April 2010


The Perfect Meditation

‘The ideal yogi concentrates his attention on Krsna, who is called Syamasundara, who is as beautifully coloured as a cloud, whose lotuslike face is as effulgent as the sun, whose dress is brilliant with jewels and whose body is flower-garlanded. Illuminating all sides is His gorgeous luster, which is called the brahmajyoti. He incarnates in different forms such as Rama, Nrsimha, Varaha and Krsna, the Supreme Personality of Godhead, and He descends like a human being, as the son of mother Yasoda, and He is known as Krsna, Govinda and Vasudeva. He is the perfect child, husband, friend and master, and He is full with all opulences and transcendental qualities. If one remains fully conscious of these features of the Lord, he is called the highest yogi‘.

(A.C. Bhaktivedanta Swami Prabhupada, Bhagavad-gita As It Is, 6.47 purport)

The Yoga Ladder

‘The whole spiritual process is technically called yoga or linking with the Supreme.  It is something like a long staircase, and the upward steps are variously designated as regulated work, transcendental knowledge, mystic power, and ultimately bhakti-yoga, or devotional service.  Bhakti-yoga is pure and unalloyed, being entirely beyond all the preliminary steps.  Such unalloyed devotional service in favour of the Supreme Lord was displayed in Vrindavana when the Lord descended there, and thus the yoga exhibitted by the gopis of Vrindavana is the highest unalloyed love of Godhead, the perfection of bhakti-yoga.  To rise to the stage of love shown by the gopis is very difficult, but this stage is attainable for serious conditioned souls’

A.C. Bhaktivedanta Swami Prabhupada – Light Of The Bhagavata p.81

My History tutor was a thin man with a black beard. He wore a navy blue V-neck jersey and a plain white collared shirt. He spoke expressively. From time to time, he would make wide, excited movements with his hands. The spirit of the tutor, the design of the buildings and the tutorial itself smacked of Cambridge or something foreign.

‘We will be discussing Historiography and Historicism today’, our tutor exclaimed in a jerky, nervous way. ‘We’ll be taking a look at Interdisciplinary Studies and History’, he added. Then he posed what appeared to be an innocuous question to the students, ‘What is science?’ The initial responses to this question seemed to bes from the perspective of natural science, physics and chemistry. A girl put up her hand, ‘Science is the observation of phenomena based on experimentation and concomittant results’. ‘Yeeesss’ he coaxed. ‘Go on’.

I offered an explanation, on the basis of our Latin Intensive course: ‘The word ‘science’ comes from the Latin word ‘scientiae’ which means ‘knowledge’. ‘Knowledge’, itself, is all-embracing. ‘Knowledge’, in its broad sense, cannot be compartamentalized’. While I was saying this, an image of the British neoclassical architecture fixed itself in my mind.
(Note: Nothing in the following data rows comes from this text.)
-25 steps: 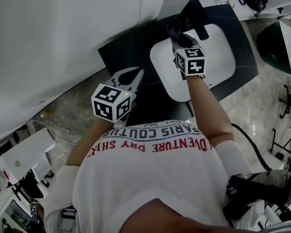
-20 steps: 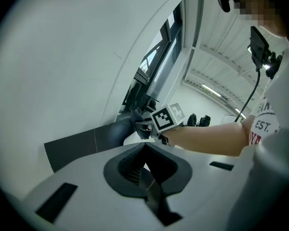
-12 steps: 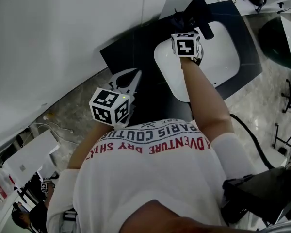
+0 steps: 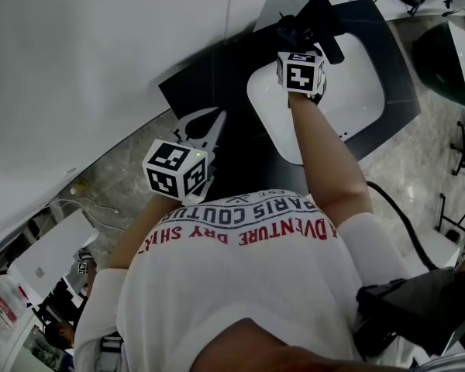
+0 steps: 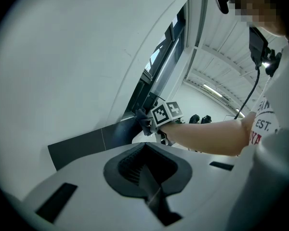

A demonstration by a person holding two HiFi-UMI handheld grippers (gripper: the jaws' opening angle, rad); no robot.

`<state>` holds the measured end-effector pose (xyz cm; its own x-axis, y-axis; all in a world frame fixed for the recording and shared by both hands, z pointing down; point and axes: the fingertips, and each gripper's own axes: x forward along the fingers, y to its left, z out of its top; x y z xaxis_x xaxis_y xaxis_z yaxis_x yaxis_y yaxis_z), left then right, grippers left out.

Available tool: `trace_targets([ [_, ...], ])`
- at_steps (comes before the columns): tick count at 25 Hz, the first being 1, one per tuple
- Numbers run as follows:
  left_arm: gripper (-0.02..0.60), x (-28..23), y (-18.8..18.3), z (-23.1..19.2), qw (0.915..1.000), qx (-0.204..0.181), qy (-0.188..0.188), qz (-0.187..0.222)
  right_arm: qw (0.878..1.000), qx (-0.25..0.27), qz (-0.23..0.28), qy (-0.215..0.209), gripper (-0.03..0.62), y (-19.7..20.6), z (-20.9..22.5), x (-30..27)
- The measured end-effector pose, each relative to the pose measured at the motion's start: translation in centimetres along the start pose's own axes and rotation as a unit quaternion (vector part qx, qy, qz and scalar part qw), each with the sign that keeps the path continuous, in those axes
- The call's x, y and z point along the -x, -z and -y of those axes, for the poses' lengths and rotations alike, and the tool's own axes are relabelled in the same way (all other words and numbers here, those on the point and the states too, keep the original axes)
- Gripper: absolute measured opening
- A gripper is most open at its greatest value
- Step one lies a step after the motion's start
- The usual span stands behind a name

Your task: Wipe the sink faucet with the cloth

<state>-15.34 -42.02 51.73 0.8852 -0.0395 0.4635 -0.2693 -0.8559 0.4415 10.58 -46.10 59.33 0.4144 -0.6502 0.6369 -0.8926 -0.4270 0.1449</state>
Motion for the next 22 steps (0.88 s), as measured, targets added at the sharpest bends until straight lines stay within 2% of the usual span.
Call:
trace_targets([
  [3,0.002,0.0,0.1,-0.2,1.0000,0.001,-0.001,0.002,0.999,-0.026,0.034,0.004,0.078,-1.2,-0.1,1.1],
  [8,0.002,-0.2,0.2,0.6,1.0000,0.001,0.008,0.002,0.991,-0.100,0.093,0.006,0.078,-3.4,0.2,3.7],
  [15,0.000,0.1,0.1,1.1,0.9999,0.000,0.012,0.005,0.981,-0.113,0.155,0.005,0.078,-7.4,0.7,7.1],
  [22,0.002,0.3,-0.3,1.0,0.9999,0.000,0.011,0.008,0.982,-0.107,0.158,0.012,0.078,-7.2,0.8,7.7],
])
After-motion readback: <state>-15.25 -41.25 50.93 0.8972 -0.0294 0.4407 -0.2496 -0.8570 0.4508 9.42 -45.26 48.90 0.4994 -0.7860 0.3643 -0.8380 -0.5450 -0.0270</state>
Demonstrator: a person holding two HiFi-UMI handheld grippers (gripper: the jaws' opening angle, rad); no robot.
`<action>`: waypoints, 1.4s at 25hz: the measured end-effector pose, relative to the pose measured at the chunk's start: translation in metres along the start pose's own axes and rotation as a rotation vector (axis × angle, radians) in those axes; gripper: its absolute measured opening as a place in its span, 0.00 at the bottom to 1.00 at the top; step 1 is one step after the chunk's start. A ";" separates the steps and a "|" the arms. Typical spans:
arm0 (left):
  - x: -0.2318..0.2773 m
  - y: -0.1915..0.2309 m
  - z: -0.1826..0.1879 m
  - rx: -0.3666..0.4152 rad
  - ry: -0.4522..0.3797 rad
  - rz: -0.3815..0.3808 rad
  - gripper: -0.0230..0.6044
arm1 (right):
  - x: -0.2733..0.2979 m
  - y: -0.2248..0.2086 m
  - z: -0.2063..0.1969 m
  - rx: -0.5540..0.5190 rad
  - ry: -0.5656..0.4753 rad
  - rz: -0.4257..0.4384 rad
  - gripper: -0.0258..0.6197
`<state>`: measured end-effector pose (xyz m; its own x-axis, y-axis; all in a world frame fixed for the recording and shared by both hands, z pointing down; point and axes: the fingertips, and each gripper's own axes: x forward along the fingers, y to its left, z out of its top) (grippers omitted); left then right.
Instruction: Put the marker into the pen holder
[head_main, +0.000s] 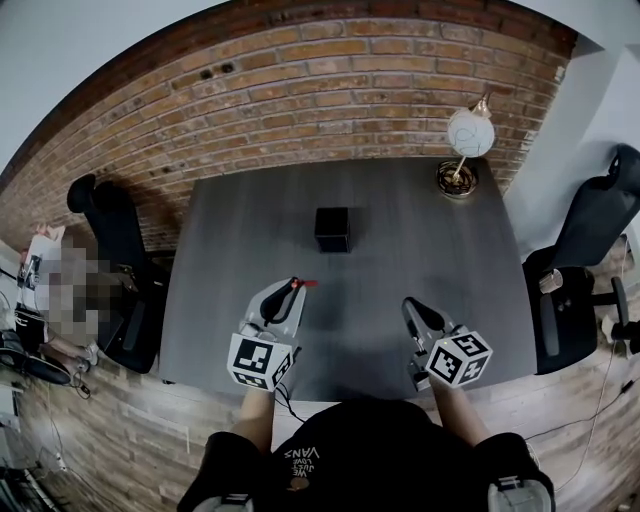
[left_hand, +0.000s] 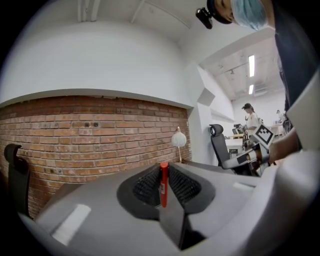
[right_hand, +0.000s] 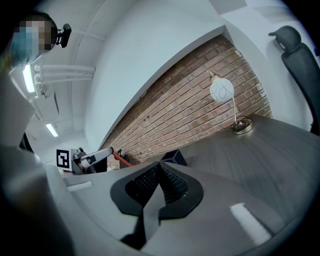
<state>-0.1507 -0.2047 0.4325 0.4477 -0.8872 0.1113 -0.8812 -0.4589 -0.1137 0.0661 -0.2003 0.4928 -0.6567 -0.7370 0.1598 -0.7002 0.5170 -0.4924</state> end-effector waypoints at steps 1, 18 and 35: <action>0.007 0.003 0.002 0.005 -0.005 0.001 0.20 | 0.001 -0.004 0.000 0.003 0.001 -0.002 0.04; 0.116 0.035 0.021 0.107 -0.018 -0.053 0.20 | 0.013 -0.057 0.006 0.043 0.016 -0.066 0.04; 0.183 0.048 -0.049 0.127 0.167 -0.114 0.20 | 0.036 -0.087 -0.004 0.107 0.044 -0.095 0.04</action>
<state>-0.1180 -0.3869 0.4956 0.5028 -0.8139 0.2911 -0.7954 -0.5675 -0.2128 0.1027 -0.2703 0.5449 -0.6026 -0.7591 0.2464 -0.7272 0.3950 -0.5614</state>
It was very Oxford, the whole setting. Even the discussion. Institutions like Oxford and Cambridge had systematized and comparmentalized knowledge into highly specialized faculties. My tutor’s eyes lit up, and his face rumpled into a satisfied smile. ‘Good’, he said, ‘we are trying to see how different branches or sciences are all basically part of a broader definition of ‘knowledge” At that moment I thought of Cicero’s definition of the word ‘abstract’. Cicero defines ‘abstract’ as ‘that which can only be grasped in thought’. We had connected intellectually.

I still couldn’t really see the point of these tutorials, however. They were never conclusive. A topic would be introduced. We would have to read a whole bunch of articles. And then we’d discuss them in a roundabout way, without getting to the heart of the matter. But what was the heart of the matter? I had yet to resolve this question. When would the elusive truth I was seeking manifest to me?